History

United States
- Operator: US Navy
- Builder: Anderson & Cristofani
- Laid down: 1 November 1941
- Launched: 19 March 1942
- In service: 13 April 1942
- Out of service: 30 November 1945
- Stricken: 3 January 1946
- Fate: Sold, 9 September 1947

General characteristics
- Displacement: 195 tons
- Length: 97 ft 1 in (29.59 m)
- Beam: 22 ft (6.7 m)
- Draught: 9 ft 1 in (2.77 m)
- Speed: 10 knots
- Complement: 17
- Armament: two .50 cal (12.7 mm) machine guns

= USS Royal =

Minesweeper of the United States Navy

USS Royal (AMc-102) was an Accentor-class coastal minesweeper acquired by the U.S. Navy for the dangerous task of removing mines from minefields laid in the water to prevent ships from passing.

Royal was laid down on 1 November 1941 by Anderson & Cristofani, San Francisco, California, launched 19 March 1942; sponsored by Miss Irma Bianchi; and placed in service on 13 April 1942.

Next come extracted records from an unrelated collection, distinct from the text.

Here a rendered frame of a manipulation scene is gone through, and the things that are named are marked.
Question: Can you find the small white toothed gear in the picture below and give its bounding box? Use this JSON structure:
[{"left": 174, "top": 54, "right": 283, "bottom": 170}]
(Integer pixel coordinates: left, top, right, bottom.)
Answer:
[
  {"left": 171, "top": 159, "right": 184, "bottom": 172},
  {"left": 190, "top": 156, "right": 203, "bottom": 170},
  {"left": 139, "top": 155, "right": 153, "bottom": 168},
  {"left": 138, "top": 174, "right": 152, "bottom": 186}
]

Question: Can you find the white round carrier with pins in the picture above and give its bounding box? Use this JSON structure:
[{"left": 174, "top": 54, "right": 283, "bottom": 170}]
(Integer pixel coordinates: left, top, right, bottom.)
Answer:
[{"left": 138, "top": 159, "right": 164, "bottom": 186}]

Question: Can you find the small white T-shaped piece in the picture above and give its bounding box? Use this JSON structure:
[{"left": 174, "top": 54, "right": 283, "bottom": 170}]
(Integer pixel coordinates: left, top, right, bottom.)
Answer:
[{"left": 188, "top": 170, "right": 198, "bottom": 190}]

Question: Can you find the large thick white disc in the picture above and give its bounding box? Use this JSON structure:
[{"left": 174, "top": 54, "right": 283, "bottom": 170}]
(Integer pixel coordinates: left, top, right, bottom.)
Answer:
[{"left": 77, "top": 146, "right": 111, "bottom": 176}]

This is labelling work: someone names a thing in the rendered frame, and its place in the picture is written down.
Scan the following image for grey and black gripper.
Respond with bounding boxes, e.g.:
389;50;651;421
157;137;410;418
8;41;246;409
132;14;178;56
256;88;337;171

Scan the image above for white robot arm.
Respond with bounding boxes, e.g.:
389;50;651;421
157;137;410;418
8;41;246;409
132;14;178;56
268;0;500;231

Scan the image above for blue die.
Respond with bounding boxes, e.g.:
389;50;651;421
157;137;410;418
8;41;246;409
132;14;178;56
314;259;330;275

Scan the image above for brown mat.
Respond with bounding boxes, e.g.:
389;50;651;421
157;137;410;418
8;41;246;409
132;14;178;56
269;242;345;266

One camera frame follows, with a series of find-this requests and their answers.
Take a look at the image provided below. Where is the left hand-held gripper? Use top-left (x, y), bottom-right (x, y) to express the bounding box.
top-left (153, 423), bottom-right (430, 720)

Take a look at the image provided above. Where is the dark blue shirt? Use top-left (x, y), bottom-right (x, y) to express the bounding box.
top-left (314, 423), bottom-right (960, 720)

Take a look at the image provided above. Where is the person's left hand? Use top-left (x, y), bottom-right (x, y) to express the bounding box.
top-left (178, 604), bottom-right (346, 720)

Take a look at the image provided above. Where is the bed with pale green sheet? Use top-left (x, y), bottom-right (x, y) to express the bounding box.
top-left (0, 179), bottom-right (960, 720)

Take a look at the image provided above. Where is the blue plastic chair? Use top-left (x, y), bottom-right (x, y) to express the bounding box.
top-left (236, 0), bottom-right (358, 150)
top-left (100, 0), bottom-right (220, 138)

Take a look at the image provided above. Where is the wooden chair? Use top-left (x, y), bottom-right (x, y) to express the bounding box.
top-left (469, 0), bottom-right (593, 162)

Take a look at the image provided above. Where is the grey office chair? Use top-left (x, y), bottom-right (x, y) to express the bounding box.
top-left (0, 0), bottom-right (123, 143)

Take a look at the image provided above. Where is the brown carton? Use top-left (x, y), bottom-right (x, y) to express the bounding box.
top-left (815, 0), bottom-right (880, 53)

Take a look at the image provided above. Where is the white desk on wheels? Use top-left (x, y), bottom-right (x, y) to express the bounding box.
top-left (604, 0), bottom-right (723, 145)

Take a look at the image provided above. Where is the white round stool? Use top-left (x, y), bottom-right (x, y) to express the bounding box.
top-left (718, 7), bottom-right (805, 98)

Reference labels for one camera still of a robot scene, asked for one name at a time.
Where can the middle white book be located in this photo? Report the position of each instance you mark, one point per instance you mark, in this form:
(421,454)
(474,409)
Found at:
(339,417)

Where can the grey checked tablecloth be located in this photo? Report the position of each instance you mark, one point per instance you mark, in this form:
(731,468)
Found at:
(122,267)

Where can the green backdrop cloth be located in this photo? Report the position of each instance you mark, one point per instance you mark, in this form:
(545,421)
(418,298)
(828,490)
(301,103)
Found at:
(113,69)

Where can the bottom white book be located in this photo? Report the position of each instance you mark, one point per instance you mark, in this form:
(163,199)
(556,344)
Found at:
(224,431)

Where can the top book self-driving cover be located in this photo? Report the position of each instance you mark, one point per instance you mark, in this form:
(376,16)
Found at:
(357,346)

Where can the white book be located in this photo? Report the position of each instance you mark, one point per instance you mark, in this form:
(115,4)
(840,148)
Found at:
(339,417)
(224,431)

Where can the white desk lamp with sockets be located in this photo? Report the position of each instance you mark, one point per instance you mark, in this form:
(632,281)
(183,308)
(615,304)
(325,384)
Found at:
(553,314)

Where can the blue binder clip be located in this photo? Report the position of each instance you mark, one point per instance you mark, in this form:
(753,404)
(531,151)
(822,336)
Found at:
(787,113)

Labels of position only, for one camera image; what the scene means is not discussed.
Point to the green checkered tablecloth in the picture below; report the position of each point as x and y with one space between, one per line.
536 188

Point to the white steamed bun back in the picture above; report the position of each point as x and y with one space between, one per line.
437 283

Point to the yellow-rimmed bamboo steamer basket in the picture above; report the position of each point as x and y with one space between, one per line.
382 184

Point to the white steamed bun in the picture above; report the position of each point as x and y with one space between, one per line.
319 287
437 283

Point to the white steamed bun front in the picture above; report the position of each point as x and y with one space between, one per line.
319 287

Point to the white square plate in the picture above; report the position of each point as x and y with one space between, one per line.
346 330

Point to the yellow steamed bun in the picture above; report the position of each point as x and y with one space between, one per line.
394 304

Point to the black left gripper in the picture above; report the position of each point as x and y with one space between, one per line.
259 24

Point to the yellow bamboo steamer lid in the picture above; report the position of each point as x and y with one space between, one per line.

== World War II service ==
Following training in the San Francisco area, Royal remained in the 12th Naval District, based at Treasure Island, California. Through the end of World War II, she operated in that district's patrol force. She was placed out of service on 30 November 1945, struck from the Navy list on 3 January 1946 and sold, via the War Shipping Administration, on 9 September 1947.